Tearle looked at her exquisite face. Was she protesting too much? "Severn does not strike me as being unattractive to women."
"He is a boor, an unmannered boor who believes a woman is his for the taking—not for the asking, mind, but for the taking."
"But not unpleasant to look at," Tearle said. "He sits a horse well."
"I should like to see him fall to the ground. I should like to hear him laughed at. I should like him seen as the fool he is. I should—"
"I understand," Tearle said, unable to keep the amusement from his voice.
"If you dare to laugh at me, I will—"
"I?" Tearle said in innocence. "I, a man sorely wounded in the cause of the Peregrines, laugh at another's ill wishes for them?"
Anne's lovely face relaxed. Tearle had known her too long and well, she thought. When that awful man, smelling of sweat and horse, had pulled her into a dark corner, she had at first responded to his kisses. There was something so very basic about the man. He seemed to take it for granted that she would be willing, even eager, to marry him. Throughout dinner he had talked easily to her father, as though they were already kin, and her father had responded in kind. Anne had sat between them, ignored. The Peregrine man had repeatedly reached across her for food, and she'd had to lean away from his elbows. He had talked across her and over her as though she weren't there.

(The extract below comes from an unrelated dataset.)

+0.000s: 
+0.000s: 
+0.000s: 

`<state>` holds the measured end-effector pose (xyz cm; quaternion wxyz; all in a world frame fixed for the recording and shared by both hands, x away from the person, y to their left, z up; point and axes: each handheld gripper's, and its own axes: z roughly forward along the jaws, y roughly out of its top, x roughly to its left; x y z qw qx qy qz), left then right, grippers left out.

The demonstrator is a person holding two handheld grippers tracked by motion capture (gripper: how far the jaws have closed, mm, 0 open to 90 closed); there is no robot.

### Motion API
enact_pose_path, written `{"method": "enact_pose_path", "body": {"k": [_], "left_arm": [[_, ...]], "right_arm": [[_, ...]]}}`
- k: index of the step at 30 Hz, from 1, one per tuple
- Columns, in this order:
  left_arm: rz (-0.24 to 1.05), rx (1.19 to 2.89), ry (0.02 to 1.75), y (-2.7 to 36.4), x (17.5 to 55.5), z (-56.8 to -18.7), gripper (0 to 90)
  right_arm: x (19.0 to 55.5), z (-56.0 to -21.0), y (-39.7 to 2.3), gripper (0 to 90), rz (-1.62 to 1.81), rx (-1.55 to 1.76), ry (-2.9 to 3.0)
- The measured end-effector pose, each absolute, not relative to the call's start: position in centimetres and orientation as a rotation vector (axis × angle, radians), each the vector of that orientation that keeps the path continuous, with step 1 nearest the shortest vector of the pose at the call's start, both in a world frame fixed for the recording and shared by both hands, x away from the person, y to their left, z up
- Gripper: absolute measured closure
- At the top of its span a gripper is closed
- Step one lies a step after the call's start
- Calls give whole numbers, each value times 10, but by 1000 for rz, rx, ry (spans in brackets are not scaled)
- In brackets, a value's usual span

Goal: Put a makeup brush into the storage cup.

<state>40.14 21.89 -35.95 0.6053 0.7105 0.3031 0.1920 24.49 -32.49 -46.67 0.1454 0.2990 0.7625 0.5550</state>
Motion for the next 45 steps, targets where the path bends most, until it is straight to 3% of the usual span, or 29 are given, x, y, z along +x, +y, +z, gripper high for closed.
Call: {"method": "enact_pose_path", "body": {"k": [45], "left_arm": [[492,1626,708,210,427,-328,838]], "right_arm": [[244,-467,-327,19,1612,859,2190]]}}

And all the talk had been of weapons and warfare. As far as she could tell, there wasn't a finer sentiment in the man's body. At least Colbrand, the other man her father favored, had beautiful manners and had noticed when her gown matched her eyes. There were no compliments from the Peregrine. He had looked at her once as though appraising her, and as far as she knew, he hadn't glanced at her again.